Spending decades in remote Alaska oil towns and other geological fringe zones, Browne understands what it felt like to be an outsider, but he didn't let it stop him from succeeding. He's aware that he's now a bit impervious to this bullying treatment—the fact that most everyone around him knows that he's gay, means that they're careful about what they say or do around him, but he's aware that this sort of corporate bullying continues in many sectors. Sometimes it's just the fact that people speak in the presumptive language of straight people—which makes others feel excluded and awkward.
For example, Browne posits the tough an office chit-chat scenario can become for a gay man. If asked about a bonus, the eventual question is "What does your wife think?" Rather than a natural, "I'm sure my husband will like it," he may feel the need to lie. As Browne explains, "that’s difficult for people to handle because they think that the automatic response is for the desk with the pictures of the wife and kids. If there's a wedding ring. it means you are married to a person of the opposite sex and you talk about the weekends with your family. But gay people often have to go through the hoops to somehow avoid that circumstance and the question. That takes a lot of energy away from the productive nature of people."

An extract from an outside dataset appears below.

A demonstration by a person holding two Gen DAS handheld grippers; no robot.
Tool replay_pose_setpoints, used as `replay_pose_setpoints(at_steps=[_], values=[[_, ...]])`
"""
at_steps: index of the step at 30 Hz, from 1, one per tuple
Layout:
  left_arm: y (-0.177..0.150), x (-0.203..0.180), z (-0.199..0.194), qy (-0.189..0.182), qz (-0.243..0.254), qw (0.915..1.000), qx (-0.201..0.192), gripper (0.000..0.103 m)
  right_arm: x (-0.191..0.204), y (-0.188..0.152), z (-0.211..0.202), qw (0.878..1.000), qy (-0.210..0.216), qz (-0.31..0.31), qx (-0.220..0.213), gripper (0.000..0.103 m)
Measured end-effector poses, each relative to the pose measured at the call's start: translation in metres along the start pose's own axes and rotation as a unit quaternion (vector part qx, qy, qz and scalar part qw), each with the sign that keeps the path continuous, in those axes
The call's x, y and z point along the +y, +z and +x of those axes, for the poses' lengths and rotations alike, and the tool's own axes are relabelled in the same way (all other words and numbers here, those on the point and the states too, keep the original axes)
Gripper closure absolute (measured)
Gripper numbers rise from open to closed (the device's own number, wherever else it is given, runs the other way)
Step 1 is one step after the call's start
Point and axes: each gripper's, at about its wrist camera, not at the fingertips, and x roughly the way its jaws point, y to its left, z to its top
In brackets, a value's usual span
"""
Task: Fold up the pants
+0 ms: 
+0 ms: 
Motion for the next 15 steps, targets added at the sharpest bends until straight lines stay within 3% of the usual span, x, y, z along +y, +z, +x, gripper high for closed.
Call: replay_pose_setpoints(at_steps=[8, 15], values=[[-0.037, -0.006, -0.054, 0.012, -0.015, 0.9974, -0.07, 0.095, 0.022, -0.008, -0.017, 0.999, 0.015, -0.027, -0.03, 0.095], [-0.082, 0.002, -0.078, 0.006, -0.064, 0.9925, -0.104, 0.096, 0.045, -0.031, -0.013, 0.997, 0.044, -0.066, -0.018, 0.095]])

These seemingly slight omissions can eventually pile up and even have larger, lasting consequences. One anecdote that sticks out is Browne relaying his time as a trustee at the British Museum. It was 1999, and the group was deciding whether to acquire the Warren Cup. The ancient silver goblet depicts male lovers performing a sex act and Brown, despite thinking the object was precious and should be a part of the museum's collection, wouldn't express his support out of fear relating, "I thought that praising the work would be tantamount to coming out of the closet." It might seem minor, but he uses the example to show how the culture had moved beyond its earlier issues with homosexuality, but he was still trapped. Surprisingly, many men and women still feel that way despite the strides in human resources sensitivity training and non-discrimination policies at corporations.
Browne says he was perplexed by the level of anonymity upon which some of the interview subjects insisted, going to great lengths to conceal their identity for fear that it would somehow hurt chances at a promotion. It's what makes him understand why there remain no openly gay CEOs in the 700 biggest companies in America. "I think companies, corporations suffer hugely," he says. "I think if you are a member of a minority, you do tend to compensate and therefore probably work harder and you strive harder. So to avoid promoting people who are gay would be wrong and damaging for a business. When asked about the rumors surrounding Apple CEO Tim Cook being gay and what it would mean if he came out, he deftly parries.

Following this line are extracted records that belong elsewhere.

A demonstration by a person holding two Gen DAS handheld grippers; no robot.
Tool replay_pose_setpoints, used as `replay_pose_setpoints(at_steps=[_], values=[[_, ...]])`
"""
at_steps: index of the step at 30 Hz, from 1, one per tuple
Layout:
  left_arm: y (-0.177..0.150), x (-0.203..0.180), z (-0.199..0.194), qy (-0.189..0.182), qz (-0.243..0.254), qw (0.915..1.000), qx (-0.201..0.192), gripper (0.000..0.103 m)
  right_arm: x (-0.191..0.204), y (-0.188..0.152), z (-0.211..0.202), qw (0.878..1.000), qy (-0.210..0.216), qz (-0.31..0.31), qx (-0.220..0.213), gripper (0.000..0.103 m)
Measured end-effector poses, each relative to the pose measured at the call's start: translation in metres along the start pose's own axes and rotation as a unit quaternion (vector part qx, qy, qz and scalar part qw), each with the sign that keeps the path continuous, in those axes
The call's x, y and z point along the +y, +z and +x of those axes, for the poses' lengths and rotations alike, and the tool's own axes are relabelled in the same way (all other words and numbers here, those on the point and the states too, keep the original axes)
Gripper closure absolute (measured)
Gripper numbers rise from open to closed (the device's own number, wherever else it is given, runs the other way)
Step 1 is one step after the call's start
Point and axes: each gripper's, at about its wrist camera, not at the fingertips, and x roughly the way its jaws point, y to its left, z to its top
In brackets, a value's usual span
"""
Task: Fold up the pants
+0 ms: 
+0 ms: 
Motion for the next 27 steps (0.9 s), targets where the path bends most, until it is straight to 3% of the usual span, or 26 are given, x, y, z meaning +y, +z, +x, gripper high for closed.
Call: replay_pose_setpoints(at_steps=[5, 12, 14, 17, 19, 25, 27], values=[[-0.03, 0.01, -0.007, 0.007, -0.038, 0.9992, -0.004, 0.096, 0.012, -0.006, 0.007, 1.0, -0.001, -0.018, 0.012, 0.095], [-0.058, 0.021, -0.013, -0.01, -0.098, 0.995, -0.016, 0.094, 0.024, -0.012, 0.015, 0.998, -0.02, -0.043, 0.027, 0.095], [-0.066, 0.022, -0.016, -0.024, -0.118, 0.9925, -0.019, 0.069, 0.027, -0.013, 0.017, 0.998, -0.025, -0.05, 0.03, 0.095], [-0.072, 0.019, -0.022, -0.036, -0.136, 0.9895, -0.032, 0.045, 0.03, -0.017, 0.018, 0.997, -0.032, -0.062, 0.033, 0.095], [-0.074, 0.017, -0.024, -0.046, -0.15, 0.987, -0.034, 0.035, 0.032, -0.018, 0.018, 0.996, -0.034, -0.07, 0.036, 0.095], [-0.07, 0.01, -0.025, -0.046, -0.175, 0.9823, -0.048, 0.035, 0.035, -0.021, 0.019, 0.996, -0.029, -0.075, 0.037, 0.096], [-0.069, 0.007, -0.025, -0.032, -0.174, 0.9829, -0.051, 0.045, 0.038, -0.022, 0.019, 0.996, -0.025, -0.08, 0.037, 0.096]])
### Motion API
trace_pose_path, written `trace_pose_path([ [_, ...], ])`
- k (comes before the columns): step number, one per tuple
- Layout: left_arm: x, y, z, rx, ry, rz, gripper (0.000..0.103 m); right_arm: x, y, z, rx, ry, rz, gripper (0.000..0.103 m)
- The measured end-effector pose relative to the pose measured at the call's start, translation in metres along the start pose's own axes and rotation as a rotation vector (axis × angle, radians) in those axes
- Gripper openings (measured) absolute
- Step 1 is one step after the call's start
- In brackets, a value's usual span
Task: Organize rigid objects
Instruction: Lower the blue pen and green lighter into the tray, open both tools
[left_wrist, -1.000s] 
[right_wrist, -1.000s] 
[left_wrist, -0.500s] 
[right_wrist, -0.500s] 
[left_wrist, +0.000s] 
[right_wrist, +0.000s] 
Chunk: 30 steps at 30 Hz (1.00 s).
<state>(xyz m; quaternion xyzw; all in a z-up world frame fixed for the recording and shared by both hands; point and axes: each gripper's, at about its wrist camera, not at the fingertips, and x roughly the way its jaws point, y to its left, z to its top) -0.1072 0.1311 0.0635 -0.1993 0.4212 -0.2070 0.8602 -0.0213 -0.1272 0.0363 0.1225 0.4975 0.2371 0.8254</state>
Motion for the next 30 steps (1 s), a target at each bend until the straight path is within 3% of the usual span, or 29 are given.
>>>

"I don’t know whether Mr. Cook is gay or not," Browne begins coyly. "But I take it for what it is; there are plenty of rumors. And I think a CEO coming out, would I believe it would do very important things for that company that he runs. Of course it would send a big signal of authenticity and bonding with all employees because you can then share your whole self with that and that’s really, very important. And I think it might inspire people to come out as well, which would be no bad thing."
This causes Browne to reflect on his own career and what drove him to write The Glass Closet. "My only list of regrets—because I believe it is the future that counts—was that I left BP without actually being out, and I couldn’t be a whole person, couldn’t share myself with all of the employees," Browne says. "I think that’s a sadness that I have. A warm hurt, because to me at least, that would’ve been so much better...But I'm confident about progress."
The Glass Closet is available from HarperCollins now.